Dataset excerpts
_ _ _ _ _ _ _
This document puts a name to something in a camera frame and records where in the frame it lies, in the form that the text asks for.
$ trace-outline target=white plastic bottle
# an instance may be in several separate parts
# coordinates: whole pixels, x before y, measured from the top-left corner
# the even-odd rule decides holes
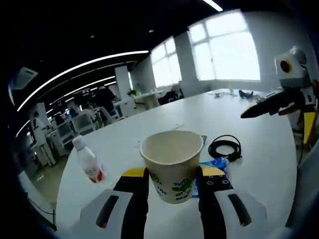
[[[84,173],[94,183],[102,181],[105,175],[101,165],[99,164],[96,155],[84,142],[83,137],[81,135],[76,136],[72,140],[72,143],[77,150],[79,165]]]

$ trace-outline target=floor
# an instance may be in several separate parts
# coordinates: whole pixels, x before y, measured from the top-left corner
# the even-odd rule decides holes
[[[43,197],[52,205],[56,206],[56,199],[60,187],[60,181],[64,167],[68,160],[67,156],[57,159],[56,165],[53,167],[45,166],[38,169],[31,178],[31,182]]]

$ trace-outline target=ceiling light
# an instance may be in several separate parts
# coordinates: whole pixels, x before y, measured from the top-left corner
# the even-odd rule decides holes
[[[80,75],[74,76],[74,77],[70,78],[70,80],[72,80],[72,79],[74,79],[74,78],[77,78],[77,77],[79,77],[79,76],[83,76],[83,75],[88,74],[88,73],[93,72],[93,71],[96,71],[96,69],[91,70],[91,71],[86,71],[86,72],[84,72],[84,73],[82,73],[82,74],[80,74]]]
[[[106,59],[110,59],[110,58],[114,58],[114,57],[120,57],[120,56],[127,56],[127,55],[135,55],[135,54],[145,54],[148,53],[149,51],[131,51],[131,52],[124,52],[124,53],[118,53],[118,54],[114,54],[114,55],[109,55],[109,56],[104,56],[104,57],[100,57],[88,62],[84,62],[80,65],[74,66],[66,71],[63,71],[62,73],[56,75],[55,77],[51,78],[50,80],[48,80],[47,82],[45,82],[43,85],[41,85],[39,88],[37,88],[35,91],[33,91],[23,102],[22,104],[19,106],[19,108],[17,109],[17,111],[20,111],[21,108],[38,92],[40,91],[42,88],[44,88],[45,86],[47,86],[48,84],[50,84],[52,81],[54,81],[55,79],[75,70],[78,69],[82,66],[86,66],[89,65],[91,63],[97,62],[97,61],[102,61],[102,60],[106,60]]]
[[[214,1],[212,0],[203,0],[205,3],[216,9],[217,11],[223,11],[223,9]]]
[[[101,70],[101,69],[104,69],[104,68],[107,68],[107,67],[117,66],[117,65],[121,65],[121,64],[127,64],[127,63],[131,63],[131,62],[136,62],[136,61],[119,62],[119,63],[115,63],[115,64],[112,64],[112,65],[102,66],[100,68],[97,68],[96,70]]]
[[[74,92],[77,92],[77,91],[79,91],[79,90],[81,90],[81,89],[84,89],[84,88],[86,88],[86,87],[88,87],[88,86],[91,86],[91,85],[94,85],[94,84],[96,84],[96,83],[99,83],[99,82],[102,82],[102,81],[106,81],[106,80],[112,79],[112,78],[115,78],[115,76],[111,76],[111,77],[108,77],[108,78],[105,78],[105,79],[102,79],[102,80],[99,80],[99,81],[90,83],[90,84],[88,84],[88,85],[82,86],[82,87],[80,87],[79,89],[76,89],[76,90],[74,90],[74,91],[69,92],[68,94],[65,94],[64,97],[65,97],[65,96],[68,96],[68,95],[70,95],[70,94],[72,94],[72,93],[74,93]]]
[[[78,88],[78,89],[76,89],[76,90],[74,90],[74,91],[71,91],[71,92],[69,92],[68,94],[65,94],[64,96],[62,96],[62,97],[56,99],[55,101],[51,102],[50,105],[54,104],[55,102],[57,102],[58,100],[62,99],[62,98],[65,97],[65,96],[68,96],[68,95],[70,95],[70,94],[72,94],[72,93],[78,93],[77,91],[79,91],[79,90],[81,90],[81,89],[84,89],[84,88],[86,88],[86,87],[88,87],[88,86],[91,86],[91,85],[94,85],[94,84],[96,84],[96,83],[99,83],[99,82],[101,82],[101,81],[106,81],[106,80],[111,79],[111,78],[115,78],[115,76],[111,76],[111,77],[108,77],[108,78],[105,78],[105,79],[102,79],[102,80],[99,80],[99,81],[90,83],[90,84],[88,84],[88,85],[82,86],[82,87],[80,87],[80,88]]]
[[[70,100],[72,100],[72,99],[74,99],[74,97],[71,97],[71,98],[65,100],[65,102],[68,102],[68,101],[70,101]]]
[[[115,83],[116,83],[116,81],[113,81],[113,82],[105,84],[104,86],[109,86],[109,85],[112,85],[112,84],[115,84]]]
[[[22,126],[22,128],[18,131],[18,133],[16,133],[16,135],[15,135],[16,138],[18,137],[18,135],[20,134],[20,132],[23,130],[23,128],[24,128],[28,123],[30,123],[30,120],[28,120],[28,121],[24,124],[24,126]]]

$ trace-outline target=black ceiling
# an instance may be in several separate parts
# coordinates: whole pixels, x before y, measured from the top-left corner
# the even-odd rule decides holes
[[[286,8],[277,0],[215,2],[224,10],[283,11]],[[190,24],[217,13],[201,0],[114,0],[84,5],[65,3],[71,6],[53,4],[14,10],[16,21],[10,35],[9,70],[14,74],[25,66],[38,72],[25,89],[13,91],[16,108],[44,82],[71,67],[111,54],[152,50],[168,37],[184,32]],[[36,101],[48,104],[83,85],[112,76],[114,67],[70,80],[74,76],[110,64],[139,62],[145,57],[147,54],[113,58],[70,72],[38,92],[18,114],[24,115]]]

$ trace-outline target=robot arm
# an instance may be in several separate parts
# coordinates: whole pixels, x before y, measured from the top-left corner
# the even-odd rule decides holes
_ _ _ _ _ _ _
Assignment: If a line above holds the word "ceiling", copy it.

Completed task:
$ trace-outline target=ceiling light
$ trace-outline target=black ceiling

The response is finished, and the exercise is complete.